▶ YOUR ASSIGNMENT
Write out the data below exactly as given, without any of its pictures.
--- GIVEN MATERIAL Enclosed Below ---
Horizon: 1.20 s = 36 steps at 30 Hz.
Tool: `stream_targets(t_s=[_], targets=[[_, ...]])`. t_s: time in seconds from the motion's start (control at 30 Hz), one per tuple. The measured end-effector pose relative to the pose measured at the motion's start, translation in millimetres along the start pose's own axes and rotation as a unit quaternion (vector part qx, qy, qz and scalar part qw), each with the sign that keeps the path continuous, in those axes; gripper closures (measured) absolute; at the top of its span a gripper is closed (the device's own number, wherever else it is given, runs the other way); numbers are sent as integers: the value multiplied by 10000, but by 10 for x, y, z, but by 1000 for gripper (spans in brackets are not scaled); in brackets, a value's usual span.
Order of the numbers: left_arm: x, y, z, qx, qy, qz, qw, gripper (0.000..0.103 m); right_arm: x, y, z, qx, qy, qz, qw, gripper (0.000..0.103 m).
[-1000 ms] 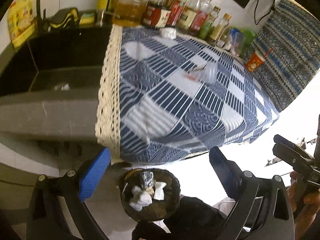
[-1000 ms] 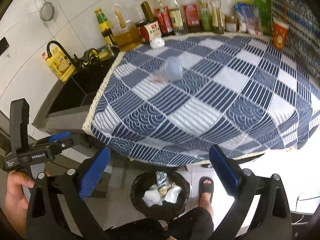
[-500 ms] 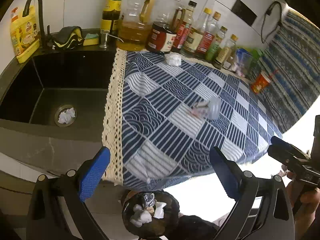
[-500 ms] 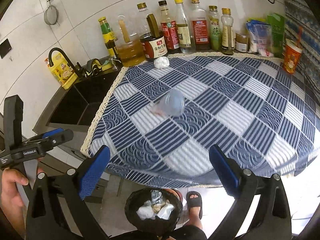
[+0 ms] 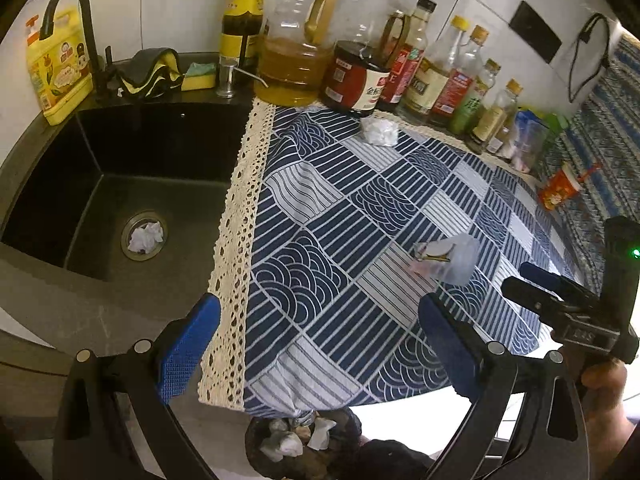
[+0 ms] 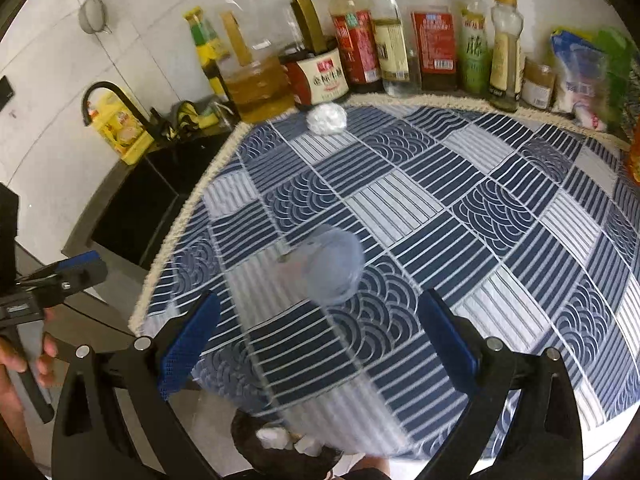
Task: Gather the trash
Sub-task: 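Grasp the clear plastic cup with the right tool while the left tool moves toward the tissue ball, then grasp the white tissue ball with the left tool while the right tool holds the cup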
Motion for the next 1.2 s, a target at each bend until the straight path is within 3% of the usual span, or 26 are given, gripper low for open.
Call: stream_targets(t_s=[0.5,0.63,0.73,1.2], targets=[[15,95,-456,-526,218,218,9981,7,83,156,-601,-597,662,391,9953,7],[-3,80,-540,-637,194,307,9973,7,67,156,-689,-664,723,439,9942,23],[3,78,-589,-709,135,364,9967,7,43,153,-720,-671,721,539,9937,45],[288,518,-789,-767,-1,6,9971,7,203,293,-432,-419,722,532,9951,45]])
Point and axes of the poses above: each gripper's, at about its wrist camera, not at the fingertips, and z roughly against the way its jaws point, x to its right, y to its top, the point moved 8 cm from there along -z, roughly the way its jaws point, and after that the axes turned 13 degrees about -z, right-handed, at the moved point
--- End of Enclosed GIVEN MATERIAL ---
▶ SOLUTION TO THE EXERCISE
Horizon: 1.20 s = 36 steps at 30 Hz.
Tool: `stream_targets(t_s=[_], targets=[[_, ...]])`. t_s: time in seconds from the motion's start (control at 30 Hz), one per tuple. The measured end-effector pose relative to the pose measured at the motion's start, translation in millimetres along the start pose's own axes and rotation as a unit quaternion (vector part qx, qy, qz and scalar part qw), each with the sign that keeps the path continuous, in those axes; gripper closures (measured) absolute; at the top of its span a gripper is closed (the device's own number, wherever else it is given, runs the other way); numbers are sent as integers: the value multiplied by 10000, but by 10 for x, y, z, but by 1000 for gripper (spans in brackets are not scaled); in brackets, a value's usual span.
Order of the numbers: left_arm: x, y, z, qx, qy, qz, qw, gripper (0.000..0.103 m); right_arm: x, y, z, qx, qy, qz, qw, gripper (0.000..0.103 m).
[-1000 ms] 
[-1000 ms] 
[-500 ms] 
[-500 ms] 
[+0 ms] 
[+0 ms] 
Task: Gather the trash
Sub-task: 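Grasp the clear plastic cup with the right tool while the left tool moves toward the tissue ball, then grasp the white tissue ball with the left tool while the right tool holds the cup
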Motion for the next 1.2 s, a target at each bend until the straight path is within 3% of the usual span, or 26 are given, gripper low for open.
Call: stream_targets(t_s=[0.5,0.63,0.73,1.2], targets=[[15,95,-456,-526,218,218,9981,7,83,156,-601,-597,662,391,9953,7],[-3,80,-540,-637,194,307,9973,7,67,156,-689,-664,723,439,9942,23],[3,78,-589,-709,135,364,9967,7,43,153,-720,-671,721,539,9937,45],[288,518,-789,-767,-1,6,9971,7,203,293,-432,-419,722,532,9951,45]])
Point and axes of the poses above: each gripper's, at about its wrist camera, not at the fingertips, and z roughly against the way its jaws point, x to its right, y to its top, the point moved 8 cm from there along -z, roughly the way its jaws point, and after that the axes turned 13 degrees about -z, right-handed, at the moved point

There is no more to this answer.